Ten aanzien van de benadeelde partij [slachtoffer 7]:
Wijst de vordering van de benadeelde partij gedeeltelijk toe en veroordeelt de verdachte, die, evenals zijn mededaders, hoofdelijk voor het gehele bedrag aansprakelijk is, in dier voege dat indien (en voorzover) de een aan de betalingsverplichting heeft voldaan, de ander daarvan (in zoverre) zal zijn bevrijd, om tegen een behoorlijk bewijs van kwijting te betalen aan [slachtoffer 7], wonende te Amsterdam, rekeningnummer [rekeningnummer], een bedrag van EUR 1.339,95 (duizend driehonderdnegenendertig euro en vijfennegentig cent), vermeerderd met de door de benadeelde partij gemaakte en ten behoeve van de tenuitvoerlegging nog te maken kosten, tot aan deze uitspraak begroot op nihil.
Verklaart de benadeelde partij voor het overige niet ontvankelijk in haar vordering.

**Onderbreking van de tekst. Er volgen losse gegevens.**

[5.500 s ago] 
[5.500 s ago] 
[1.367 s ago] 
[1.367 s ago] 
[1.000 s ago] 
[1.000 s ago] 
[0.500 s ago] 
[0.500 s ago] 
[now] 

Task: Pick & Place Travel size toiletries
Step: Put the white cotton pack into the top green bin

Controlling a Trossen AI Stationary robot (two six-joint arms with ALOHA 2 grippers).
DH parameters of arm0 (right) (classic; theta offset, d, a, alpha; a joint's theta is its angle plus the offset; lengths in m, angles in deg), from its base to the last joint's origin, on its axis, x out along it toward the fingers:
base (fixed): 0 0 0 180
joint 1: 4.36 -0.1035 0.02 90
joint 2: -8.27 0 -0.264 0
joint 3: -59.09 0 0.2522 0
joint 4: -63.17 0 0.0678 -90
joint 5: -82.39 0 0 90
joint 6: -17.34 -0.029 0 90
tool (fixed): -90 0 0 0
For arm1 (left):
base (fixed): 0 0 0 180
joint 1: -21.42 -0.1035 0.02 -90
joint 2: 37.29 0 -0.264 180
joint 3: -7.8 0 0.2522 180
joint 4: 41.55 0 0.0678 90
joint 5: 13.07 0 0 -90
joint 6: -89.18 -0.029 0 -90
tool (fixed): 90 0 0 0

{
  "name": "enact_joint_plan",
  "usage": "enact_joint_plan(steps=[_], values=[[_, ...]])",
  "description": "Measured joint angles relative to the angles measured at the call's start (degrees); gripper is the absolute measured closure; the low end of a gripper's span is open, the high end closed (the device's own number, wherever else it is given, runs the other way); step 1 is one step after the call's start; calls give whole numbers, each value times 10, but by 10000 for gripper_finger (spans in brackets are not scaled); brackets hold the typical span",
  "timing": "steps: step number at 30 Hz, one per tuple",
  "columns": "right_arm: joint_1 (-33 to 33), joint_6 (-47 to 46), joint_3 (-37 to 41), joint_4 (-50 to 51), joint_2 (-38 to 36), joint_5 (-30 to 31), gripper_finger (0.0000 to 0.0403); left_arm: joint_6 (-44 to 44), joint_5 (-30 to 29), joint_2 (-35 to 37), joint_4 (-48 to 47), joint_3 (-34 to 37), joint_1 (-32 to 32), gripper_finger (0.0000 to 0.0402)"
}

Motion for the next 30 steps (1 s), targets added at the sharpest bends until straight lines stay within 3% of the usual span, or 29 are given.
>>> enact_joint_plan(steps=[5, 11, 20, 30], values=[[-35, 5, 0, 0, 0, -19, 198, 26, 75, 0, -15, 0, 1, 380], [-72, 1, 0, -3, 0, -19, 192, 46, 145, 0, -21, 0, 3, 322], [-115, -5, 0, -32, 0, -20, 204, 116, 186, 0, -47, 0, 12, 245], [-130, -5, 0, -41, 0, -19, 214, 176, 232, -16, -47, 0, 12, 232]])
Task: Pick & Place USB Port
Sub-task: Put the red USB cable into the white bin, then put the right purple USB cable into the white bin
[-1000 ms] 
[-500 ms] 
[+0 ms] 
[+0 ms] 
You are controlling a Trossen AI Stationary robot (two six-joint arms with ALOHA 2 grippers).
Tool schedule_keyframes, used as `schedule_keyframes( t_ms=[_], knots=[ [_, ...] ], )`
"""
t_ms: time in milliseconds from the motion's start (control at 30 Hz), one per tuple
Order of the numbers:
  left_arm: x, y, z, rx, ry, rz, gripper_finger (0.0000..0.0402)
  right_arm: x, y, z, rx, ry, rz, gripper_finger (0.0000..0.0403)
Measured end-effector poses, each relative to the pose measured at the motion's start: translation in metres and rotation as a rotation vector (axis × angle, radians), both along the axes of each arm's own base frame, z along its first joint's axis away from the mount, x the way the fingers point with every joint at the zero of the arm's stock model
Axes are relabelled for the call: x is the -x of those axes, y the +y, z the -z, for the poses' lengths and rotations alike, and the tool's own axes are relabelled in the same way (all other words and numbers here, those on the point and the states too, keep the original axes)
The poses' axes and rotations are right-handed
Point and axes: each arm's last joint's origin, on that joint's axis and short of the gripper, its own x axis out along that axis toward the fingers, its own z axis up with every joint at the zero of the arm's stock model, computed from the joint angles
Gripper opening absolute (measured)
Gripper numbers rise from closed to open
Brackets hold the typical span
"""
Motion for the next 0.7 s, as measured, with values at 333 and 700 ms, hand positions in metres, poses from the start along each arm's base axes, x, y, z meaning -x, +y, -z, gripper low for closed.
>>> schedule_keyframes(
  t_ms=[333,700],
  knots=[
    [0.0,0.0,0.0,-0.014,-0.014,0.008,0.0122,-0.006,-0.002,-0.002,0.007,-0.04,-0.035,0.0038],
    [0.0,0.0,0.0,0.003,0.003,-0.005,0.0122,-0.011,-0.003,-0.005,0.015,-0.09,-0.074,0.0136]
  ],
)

Legt de verdachte voorts op de verplichting tot betaling aan de Staat van een som gelds, groot EUR 1.339,95 (duizend driehonderdnegenendertig euro en vijfennegentig cent), zulks ten behoeve van [slachtoffer 7] voornoemd.
Beveelt voor het geval dat noch volledige betaling noch volledig verhaal van het verschuldigde bedrag volgt, dat hechtenis zal worden toegepast voor de duur van 5 (vijf) dagen, met dien verstande dat de toepassing van die hechtenis de hiervoor vermelde verplichting niet opheft.
Bepaalt dat indien (en voorzover) verdachte en/of een ander heeft voldaan aan één van evenvermelde betalingsverplichtingen, de andere daarmee (in zoverre) komt te vervallen.
Onttrekt aan het verkeer de inbeslaggenomen en nog niet teruggegeven voorwerpen, te weten:
-Vuurwapen, Beretta 950B, kaliber 6.36, X-pol volgnr. 53
-Patronen, Beretta 6.35, 7 stuks, X-pol volgnr. 183.
Gelast de teruggave aan verdachte van de inbeslaggenomen en nog niet teruggegeven voorwerpen, te weten: zie aangehechte lijst onder I.
Gelast de teruggave aan de uitgevende instantie van de inbeslaggenomen en nog niet teruggegeven voorwerpen, te weten: zie aangehechte lijst II.
Dit arrest is gewezen door de 7e meervoudige strafkamer van het gerechtshof te Amsterdam, waarin zitting hadden mrs. Van Woensel, IJland-van Veen en Ludwig, in tegenwoordigheid van Bekker-van der Molen, griffier, en is uitgesproken op de openbare terechtzitting van dit gerechtshof van 1 april 2005.
Mr. IJland-van Veen is buiten staat dit arrest mede te ondertekenen.